TASK PROMPT => Tally every line of the material where "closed" occurs, then write the total by itself.

::::::::::

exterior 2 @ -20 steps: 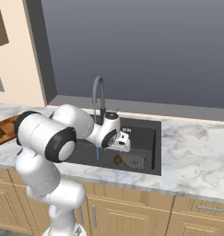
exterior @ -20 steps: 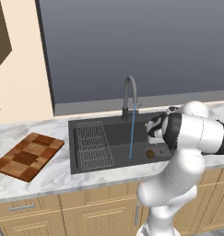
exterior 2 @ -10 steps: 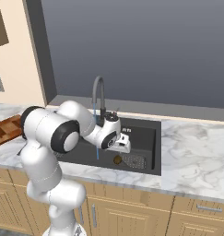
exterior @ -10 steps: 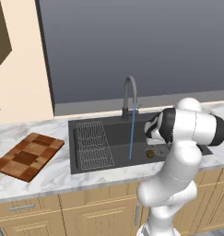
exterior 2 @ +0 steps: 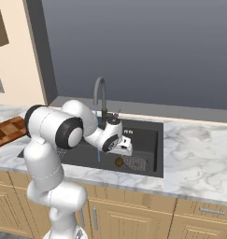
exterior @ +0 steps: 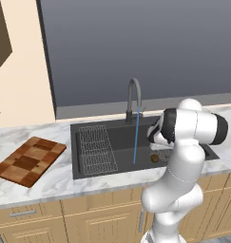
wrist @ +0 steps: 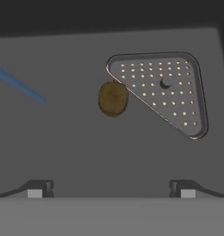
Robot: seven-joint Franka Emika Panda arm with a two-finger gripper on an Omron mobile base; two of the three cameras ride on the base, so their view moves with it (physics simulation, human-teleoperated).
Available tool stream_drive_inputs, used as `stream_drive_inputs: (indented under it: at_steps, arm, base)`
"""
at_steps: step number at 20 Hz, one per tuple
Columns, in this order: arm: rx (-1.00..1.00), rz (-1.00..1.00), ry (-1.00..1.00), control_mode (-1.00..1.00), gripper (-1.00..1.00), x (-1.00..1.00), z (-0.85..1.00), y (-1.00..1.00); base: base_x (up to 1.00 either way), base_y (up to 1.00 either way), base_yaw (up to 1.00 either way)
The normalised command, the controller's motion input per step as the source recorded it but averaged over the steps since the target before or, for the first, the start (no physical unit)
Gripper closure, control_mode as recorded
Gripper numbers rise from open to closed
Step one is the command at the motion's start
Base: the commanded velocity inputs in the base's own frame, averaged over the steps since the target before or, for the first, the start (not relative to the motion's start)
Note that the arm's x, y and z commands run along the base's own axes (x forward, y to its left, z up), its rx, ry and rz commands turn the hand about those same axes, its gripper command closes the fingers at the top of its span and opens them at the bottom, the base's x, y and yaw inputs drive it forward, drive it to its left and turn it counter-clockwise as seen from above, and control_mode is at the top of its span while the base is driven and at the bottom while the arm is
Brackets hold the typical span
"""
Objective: Pick the kiwi from the sink and place it on the cutting board to airdry. Then turn off the sink faucet.
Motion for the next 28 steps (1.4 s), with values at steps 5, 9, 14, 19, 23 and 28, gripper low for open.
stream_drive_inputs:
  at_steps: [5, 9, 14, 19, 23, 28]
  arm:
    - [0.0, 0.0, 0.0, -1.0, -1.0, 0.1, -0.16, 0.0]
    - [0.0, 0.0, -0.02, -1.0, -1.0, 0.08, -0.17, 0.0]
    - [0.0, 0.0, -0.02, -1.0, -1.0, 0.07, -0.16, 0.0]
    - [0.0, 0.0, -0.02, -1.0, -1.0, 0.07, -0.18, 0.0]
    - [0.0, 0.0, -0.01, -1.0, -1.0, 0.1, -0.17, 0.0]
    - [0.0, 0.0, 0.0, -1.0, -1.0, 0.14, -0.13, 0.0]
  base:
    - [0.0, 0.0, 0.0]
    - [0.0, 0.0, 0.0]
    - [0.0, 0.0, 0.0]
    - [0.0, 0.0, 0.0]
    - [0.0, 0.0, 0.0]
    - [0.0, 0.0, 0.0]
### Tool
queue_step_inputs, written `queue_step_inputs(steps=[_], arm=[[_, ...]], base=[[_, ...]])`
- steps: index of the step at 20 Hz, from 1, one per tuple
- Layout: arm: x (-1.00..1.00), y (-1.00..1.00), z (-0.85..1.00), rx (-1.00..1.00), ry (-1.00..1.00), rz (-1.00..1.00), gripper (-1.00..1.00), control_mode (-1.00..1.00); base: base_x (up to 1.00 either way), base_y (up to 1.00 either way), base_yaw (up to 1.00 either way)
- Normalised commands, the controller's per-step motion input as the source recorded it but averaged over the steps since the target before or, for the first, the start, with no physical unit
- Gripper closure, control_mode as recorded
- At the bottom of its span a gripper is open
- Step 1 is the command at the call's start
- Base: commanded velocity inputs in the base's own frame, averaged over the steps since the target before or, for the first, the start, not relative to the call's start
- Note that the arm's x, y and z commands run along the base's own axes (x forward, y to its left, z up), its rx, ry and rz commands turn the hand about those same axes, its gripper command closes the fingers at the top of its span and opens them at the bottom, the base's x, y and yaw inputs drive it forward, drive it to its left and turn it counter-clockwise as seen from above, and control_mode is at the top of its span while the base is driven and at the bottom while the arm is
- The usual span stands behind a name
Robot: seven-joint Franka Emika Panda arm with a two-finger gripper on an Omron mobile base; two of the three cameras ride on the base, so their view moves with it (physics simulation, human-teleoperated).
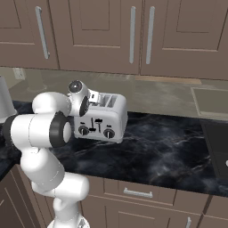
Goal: Start the toaster. Once the lever pops up, take the bread to the plate on the dining counter.
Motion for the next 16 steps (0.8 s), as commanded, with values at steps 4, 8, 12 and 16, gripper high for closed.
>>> queue_step_inputs(steps=[4, 8, 12, 16], arm=[[0.0, 0.0, 0.0, 0.0, 0.0, 0.0, -1.0, -1.0], [0.0, 0.0, 0.0, 0.0, 0.0, 0.0, -1.0, -1.0], [0.0, 0.0, 0.0, 0.0, 0.0, 0.0, -1.0, -1.0], [0.0, 0.0, 0.0, 0.0, 0.0, 0.0, -1.0, -1.0]], base=[[0.0, 0.0, 0.0], [0.0, 0.0, 0.0], [0.0, 0.0, 0.0], [0.0, 0.0, 0.0]])
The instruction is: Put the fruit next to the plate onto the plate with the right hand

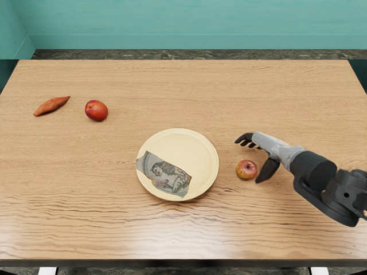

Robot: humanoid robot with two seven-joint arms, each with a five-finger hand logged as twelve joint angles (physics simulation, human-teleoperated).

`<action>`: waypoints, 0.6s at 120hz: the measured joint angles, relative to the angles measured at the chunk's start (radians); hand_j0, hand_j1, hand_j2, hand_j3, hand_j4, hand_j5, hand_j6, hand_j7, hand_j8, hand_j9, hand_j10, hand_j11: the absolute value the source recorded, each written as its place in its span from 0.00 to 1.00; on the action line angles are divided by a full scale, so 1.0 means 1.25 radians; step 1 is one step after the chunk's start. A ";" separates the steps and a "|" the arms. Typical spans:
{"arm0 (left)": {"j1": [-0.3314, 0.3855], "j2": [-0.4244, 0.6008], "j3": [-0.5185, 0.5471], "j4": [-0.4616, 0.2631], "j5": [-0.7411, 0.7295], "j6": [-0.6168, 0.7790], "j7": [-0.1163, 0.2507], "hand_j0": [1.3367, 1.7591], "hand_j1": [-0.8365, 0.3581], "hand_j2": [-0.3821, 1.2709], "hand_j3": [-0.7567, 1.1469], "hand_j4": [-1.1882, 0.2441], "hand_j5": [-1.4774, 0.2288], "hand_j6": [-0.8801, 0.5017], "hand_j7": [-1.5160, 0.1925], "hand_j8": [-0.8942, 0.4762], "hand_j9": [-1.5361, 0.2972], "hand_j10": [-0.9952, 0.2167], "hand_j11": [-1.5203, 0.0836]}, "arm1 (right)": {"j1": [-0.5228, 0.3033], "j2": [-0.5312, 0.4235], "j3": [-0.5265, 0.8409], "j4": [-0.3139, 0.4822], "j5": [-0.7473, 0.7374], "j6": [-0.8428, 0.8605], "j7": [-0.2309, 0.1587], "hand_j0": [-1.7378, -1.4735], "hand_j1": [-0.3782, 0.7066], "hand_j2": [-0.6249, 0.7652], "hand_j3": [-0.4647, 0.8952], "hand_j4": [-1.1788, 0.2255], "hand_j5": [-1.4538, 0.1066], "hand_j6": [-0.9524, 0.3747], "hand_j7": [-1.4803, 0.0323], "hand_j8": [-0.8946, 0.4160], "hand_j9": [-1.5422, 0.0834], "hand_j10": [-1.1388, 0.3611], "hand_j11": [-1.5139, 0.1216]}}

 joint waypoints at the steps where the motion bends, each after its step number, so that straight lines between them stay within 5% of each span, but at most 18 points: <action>1: 0.001 0.000 0.000 0.000 0.000 0.000 0.000 0.76 0.98 0.23 0.40 0.82 0.86 0.63 0.88 0.65 0.83 0.81 0.94 | 0.000 0.001 0.000 0.000 -0.002 0.000 0.000 0.30 0.34 0.41 0.34 0.64 0.69 0.50 0.73 0.46 0.72 0.57 0.70; 72: -0.001 0.000 0.000 0.000 0.000 0.000 0.000 0.76 0.98 0.23 0.40 0.82 0.86 0.63 0.88 0.65 0.83 0.81 0.94 | 0.006 0.019 0.008 0.000 -0.021 -0.002 0.000 0.30 0.17 0.43 0.34 0.74 0.82 0.62 0.87 0.58 0.84 0.67 0.82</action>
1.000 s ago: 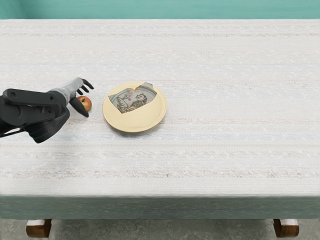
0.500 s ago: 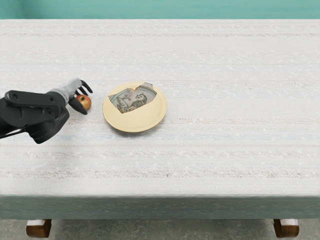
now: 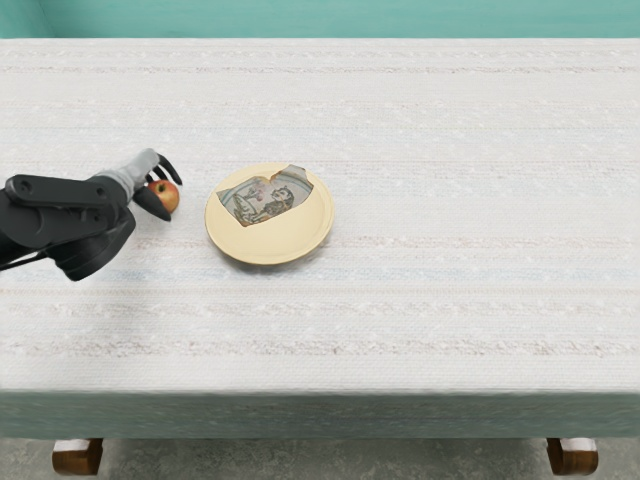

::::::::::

RESPONSE BOX => 2